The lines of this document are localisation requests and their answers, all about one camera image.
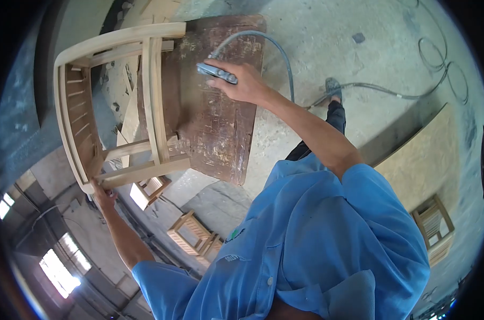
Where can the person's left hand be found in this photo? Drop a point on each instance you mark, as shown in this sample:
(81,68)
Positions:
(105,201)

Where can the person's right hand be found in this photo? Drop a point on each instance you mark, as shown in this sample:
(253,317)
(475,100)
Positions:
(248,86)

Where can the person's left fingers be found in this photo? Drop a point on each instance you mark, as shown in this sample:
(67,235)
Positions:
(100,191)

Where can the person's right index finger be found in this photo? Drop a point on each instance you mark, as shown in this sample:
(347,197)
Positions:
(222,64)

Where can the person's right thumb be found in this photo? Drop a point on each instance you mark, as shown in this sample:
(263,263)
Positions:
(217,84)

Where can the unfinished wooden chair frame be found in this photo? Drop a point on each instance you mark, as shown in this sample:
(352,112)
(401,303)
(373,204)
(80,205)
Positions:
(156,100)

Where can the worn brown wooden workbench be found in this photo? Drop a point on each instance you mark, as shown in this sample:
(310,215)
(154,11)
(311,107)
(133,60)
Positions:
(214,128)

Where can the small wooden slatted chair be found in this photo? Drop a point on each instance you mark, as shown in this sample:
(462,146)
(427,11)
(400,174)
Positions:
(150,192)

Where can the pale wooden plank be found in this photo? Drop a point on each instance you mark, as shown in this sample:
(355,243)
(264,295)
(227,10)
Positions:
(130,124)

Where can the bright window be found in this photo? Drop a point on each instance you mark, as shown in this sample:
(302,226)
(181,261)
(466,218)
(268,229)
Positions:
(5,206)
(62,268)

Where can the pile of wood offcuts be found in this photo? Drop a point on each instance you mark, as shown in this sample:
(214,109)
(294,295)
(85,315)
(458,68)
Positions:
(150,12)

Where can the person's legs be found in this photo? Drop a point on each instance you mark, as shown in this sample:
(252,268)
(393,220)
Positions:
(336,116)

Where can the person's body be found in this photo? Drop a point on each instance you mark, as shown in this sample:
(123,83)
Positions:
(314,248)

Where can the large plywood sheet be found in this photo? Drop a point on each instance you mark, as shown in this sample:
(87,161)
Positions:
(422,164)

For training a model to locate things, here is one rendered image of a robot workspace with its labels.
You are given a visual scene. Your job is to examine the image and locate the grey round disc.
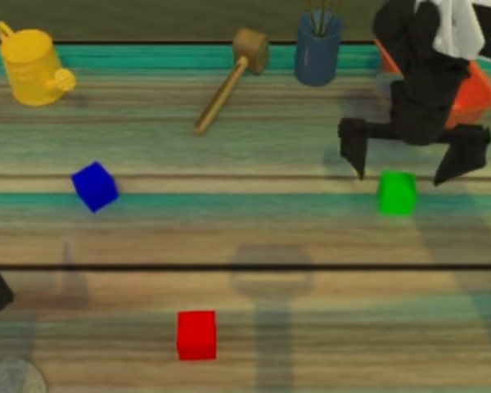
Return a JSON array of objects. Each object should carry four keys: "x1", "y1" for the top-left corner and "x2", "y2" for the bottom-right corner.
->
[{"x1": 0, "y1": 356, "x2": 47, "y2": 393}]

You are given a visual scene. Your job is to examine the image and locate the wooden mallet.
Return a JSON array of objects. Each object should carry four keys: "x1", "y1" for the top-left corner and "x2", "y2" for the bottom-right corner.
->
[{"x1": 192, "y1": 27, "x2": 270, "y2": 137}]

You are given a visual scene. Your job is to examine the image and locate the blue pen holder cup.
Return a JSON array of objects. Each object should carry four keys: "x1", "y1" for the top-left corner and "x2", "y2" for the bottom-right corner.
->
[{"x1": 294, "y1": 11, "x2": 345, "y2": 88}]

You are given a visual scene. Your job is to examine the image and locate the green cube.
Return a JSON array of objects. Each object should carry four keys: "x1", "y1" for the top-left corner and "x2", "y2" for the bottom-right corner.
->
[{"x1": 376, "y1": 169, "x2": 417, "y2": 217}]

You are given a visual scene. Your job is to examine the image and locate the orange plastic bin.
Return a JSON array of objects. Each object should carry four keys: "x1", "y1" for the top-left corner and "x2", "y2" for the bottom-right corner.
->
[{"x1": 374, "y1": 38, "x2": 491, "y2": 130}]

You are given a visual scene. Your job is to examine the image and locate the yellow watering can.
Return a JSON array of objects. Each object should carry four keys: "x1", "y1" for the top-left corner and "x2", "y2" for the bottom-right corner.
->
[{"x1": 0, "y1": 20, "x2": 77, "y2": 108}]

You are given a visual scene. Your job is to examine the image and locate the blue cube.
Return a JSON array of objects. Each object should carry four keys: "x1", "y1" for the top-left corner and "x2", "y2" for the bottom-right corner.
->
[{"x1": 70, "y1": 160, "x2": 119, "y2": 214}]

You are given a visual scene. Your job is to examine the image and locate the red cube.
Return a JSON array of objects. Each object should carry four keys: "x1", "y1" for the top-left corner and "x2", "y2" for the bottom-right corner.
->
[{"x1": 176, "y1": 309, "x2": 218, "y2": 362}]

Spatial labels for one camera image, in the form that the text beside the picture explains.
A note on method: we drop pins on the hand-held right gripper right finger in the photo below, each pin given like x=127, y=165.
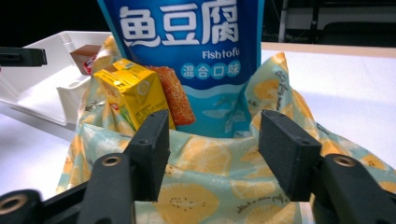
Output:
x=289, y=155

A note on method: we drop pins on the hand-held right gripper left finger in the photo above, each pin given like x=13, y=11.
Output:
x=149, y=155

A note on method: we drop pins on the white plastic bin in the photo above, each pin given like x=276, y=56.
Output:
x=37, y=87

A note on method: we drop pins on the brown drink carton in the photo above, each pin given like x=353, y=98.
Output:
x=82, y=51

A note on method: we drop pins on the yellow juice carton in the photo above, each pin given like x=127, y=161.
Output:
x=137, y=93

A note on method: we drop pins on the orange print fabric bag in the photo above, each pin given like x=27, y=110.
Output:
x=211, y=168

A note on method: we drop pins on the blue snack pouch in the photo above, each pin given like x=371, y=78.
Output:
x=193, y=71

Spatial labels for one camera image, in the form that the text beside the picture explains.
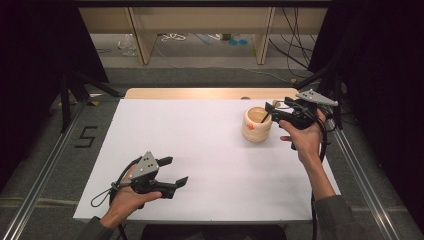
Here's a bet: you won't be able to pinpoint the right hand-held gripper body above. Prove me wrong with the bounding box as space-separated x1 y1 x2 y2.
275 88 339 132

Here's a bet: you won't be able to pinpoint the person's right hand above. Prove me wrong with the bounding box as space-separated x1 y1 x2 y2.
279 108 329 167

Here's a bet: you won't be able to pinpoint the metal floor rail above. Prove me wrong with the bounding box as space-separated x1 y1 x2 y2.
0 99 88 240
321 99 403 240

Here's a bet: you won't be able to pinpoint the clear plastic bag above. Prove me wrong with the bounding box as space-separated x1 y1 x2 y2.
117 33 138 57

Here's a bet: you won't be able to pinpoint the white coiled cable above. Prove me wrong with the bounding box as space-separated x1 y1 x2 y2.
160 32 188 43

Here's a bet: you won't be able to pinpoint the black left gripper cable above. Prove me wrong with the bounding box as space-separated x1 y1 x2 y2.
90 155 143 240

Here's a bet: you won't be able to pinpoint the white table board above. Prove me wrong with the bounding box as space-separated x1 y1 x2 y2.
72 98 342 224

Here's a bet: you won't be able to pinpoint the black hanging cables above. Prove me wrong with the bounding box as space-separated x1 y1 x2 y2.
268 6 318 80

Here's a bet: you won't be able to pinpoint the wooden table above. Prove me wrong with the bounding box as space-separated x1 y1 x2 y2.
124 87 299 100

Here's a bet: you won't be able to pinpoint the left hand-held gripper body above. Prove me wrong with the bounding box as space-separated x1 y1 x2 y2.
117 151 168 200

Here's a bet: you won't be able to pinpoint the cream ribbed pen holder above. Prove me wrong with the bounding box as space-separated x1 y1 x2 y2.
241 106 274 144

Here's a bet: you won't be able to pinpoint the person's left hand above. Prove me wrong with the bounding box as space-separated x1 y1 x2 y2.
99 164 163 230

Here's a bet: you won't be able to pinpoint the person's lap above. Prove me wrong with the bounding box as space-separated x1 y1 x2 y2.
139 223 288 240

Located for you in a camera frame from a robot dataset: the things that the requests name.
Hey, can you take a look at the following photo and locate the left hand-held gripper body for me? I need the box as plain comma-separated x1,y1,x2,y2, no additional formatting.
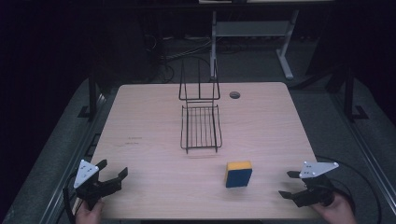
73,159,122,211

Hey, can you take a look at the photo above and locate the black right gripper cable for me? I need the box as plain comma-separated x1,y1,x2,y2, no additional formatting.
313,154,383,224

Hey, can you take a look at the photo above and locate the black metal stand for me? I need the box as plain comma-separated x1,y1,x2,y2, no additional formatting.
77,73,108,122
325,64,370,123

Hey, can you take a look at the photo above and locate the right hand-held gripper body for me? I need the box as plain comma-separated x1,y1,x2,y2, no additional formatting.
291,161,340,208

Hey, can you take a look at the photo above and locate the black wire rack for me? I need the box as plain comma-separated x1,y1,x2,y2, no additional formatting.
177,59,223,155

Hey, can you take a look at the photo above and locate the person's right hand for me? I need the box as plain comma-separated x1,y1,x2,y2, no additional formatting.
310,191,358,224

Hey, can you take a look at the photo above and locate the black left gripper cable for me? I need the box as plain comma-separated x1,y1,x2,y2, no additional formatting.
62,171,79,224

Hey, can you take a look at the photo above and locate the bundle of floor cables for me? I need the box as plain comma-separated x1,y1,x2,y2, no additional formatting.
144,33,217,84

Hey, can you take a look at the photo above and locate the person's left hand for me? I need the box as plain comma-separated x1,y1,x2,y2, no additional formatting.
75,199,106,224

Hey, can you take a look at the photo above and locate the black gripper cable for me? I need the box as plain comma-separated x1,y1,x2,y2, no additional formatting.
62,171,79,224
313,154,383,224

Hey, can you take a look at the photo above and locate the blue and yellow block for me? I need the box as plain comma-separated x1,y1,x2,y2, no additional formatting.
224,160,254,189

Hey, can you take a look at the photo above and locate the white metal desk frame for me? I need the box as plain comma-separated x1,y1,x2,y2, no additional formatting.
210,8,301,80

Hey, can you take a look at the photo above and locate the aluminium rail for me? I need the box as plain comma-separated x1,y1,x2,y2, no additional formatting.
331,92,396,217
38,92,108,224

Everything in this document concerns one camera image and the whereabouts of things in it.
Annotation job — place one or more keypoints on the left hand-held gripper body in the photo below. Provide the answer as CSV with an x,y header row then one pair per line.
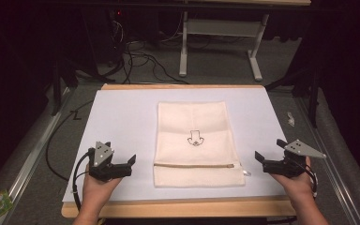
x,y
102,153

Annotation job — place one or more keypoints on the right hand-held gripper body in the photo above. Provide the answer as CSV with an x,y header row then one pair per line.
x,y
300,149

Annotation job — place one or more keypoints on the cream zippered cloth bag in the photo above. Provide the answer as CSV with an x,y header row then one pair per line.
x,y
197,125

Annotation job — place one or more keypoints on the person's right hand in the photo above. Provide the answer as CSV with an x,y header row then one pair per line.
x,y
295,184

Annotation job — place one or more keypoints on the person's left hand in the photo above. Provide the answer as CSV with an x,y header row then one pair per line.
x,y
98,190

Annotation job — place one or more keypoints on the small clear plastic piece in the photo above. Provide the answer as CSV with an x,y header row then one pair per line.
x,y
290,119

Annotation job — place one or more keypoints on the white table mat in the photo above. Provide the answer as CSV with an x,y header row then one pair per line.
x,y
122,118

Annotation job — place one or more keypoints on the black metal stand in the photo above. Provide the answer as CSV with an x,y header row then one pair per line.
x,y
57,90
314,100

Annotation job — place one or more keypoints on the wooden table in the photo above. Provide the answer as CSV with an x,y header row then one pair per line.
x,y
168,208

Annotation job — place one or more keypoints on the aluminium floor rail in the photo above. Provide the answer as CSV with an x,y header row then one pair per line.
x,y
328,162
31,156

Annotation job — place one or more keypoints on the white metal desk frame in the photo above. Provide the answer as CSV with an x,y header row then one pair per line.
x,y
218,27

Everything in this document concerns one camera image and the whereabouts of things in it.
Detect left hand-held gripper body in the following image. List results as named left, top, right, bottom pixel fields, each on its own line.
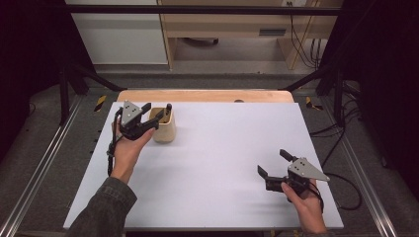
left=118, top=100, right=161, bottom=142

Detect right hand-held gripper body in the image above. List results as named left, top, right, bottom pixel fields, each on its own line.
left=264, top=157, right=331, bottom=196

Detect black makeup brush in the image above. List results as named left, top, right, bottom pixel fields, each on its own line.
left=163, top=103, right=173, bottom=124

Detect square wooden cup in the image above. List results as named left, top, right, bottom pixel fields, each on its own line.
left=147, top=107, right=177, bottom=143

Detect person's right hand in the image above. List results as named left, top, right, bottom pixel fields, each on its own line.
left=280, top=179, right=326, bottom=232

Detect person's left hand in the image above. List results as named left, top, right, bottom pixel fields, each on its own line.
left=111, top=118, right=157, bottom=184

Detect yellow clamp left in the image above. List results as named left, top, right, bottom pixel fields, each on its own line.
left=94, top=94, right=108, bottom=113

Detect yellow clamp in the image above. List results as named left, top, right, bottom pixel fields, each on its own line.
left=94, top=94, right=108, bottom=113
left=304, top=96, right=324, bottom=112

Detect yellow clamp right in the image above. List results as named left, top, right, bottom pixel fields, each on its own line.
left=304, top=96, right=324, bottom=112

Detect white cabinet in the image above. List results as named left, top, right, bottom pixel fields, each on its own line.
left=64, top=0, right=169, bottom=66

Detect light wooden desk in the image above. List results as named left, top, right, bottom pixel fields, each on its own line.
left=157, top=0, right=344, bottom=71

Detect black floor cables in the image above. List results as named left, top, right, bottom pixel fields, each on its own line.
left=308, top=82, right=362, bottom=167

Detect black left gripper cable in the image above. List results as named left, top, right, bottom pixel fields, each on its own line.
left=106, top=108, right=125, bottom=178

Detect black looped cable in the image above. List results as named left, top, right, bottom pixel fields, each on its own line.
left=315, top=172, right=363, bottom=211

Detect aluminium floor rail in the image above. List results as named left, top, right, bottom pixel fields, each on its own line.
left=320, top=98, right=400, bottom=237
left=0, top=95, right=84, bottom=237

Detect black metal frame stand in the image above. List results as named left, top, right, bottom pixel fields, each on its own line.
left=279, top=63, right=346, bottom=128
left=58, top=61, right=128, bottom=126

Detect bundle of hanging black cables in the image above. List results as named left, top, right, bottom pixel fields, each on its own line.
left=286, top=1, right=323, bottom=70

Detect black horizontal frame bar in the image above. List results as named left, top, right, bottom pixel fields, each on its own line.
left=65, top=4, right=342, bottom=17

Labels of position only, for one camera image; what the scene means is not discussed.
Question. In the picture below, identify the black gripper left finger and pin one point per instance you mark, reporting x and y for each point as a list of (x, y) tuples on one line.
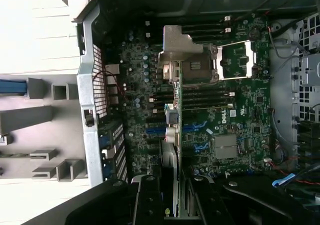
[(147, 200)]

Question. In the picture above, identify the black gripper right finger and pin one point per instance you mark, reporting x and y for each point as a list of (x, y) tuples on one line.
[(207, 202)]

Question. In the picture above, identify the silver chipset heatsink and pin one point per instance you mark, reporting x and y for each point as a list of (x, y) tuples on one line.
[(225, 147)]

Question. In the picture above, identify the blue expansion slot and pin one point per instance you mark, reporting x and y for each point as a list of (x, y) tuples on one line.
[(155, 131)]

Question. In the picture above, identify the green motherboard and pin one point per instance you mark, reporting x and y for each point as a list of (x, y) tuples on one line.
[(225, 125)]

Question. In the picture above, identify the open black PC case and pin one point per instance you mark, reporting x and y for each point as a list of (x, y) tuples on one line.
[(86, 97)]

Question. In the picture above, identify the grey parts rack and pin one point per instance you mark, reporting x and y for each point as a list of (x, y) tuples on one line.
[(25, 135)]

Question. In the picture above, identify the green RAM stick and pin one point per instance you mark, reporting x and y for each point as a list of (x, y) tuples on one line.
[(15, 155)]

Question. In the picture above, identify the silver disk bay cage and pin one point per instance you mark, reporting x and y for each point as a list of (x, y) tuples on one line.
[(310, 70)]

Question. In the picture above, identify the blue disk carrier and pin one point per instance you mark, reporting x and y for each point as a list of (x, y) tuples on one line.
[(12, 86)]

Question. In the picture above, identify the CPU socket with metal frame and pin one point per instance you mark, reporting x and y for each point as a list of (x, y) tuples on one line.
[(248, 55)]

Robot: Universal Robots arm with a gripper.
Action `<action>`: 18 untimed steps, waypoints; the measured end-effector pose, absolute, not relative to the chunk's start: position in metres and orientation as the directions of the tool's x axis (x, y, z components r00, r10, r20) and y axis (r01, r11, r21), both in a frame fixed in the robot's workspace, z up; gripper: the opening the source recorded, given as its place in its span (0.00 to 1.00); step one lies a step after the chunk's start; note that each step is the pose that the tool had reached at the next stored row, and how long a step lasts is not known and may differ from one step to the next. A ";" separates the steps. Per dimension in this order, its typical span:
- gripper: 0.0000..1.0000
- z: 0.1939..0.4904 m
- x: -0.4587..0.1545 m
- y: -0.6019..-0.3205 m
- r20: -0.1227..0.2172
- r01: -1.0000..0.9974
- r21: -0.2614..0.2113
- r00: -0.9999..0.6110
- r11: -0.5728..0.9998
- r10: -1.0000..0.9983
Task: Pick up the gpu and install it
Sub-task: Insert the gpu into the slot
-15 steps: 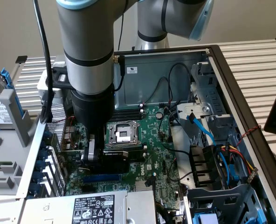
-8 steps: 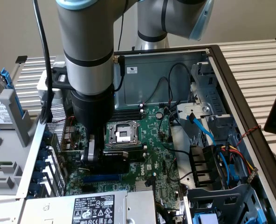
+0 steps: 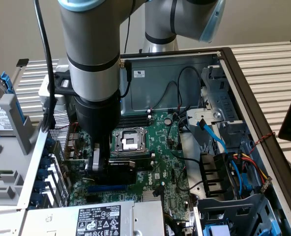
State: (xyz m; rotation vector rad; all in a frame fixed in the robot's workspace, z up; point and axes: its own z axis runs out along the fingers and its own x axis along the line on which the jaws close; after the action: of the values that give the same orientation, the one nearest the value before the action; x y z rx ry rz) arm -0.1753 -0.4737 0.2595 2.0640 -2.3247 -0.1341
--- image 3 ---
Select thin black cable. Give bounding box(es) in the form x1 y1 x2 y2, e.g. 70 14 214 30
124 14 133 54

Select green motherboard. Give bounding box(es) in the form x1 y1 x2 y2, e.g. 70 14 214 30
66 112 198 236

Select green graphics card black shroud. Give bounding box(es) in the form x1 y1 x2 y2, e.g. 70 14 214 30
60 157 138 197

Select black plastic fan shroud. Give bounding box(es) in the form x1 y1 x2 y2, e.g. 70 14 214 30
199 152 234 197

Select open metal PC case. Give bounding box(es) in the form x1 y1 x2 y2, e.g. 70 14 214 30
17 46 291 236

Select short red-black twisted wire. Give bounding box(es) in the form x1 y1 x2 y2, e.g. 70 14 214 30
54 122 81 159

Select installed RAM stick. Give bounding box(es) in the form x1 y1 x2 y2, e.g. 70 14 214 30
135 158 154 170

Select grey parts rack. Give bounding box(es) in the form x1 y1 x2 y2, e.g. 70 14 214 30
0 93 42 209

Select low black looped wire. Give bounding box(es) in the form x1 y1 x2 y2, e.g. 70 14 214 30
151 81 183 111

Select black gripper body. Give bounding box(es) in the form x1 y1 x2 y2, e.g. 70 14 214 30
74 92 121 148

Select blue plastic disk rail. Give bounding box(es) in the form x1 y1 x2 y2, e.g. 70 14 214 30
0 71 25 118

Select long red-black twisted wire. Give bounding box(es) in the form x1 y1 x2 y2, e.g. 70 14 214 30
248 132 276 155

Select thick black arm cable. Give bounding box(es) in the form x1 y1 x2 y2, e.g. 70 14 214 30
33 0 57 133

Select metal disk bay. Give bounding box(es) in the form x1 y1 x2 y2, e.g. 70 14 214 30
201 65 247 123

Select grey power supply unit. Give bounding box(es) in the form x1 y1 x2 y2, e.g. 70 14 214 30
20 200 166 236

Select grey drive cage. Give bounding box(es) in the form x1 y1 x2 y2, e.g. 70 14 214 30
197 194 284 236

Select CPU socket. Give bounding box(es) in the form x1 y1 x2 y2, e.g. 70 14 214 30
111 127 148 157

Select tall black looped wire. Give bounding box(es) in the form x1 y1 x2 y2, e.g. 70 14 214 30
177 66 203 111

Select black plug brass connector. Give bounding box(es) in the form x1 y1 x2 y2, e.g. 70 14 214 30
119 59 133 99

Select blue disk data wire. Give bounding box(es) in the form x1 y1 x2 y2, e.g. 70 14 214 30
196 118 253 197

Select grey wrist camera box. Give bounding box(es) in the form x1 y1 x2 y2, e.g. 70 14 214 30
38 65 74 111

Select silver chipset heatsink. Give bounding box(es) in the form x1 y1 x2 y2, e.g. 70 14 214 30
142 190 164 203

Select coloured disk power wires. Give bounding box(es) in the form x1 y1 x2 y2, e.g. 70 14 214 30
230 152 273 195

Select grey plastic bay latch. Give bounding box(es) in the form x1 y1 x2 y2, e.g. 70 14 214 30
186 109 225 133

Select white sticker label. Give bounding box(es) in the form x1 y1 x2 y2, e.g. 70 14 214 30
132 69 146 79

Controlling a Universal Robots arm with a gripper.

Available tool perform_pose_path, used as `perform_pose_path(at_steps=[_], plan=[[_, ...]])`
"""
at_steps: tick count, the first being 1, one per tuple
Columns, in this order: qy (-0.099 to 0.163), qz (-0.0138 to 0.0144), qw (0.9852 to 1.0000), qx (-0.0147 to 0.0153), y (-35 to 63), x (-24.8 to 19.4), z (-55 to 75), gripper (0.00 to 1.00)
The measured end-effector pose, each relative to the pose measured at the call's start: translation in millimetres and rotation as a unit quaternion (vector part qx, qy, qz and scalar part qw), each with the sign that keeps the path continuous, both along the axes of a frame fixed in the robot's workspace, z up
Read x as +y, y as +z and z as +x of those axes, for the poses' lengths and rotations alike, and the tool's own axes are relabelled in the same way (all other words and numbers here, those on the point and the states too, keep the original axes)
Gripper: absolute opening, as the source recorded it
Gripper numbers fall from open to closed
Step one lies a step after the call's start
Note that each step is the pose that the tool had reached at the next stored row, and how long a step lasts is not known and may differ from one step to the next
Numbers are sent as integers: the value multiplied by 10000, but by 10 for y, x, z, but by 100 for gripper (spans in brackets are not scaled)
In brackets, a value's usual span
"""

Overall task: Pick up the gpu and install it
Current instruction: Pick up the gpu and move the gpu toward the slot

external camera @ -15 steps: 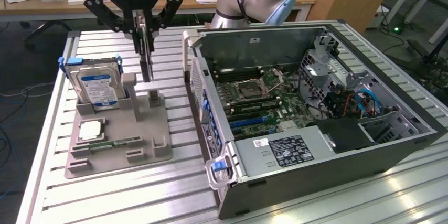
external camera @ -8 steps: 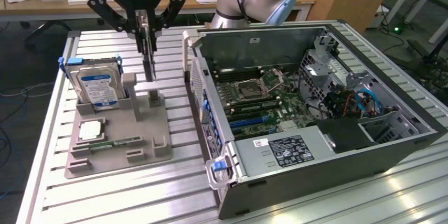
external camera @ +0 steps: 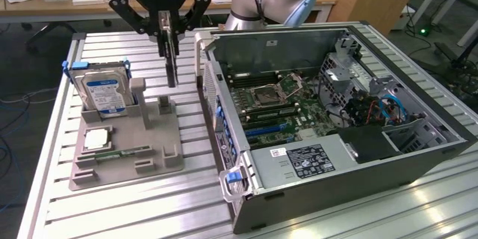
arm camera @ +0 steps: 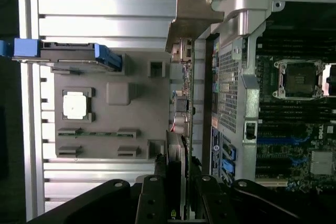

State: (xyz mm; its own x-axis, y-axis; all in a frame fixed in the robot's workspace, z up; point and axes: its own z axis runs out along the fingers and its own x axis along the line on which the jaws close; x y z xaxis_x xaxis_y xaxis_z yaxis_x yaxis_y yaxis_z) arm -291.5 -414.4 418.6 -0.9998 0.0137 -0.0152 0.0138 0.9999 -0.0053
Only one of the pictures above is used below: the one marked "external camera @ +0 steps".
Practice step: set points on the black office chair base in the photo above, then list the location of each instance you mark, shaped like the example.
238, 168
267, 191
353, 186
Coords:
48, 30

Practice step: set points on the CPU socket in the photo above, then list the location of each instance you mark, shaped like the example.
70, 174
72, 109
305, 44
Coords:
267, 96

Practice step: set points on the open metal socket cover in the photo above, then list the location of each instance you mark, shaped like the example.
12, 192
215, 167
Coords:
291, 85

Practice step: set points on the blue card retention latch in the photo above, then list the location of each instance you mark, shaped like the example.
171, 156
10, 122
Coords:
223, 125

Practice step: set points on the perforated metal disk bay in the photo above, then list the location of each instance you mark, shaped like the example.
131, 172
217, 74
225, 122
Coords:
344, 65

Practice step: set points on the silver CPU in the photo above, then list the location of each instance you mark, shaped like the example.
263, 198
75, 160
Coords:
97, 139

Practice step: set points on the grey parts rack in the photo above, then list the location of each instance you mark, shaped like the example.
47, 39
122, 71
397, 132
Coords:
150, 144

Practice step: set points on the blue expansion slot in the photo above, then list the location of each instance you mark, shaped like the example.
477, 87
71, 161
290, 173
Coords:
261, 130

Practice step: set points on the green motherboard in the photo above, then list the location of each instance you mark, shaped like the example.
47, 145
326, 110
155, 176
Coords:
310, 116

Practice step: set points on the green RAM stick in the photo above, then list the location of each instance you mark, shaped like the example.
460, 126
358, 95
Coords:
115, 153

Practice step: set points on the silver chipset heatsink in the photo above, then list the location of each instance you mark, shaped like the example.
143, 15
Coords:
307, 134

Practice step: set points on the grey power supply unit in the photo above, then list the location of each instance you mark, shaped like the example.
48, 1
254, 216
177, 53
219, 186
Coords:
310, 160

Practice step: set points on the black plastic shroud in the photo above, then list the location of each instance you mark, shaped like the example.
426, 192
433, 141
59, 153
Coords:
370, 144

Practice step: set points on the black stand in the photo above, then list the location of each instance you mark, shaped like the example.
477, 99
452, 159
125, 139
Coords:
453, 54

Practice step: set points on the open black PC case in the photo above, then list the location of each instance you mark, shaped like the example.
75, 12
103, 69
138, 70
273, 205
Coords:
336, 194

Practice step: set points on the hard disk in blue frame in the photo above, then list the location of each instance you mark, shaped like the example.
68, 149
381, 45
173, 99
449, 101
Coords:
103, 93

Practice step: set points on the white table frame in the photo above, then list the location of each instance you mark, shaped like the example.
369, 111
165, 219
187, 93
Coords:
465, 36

....

• **What is expected**:
Total the lines in the records above that contain the string "value". Write only that total.

• **Solution**:
3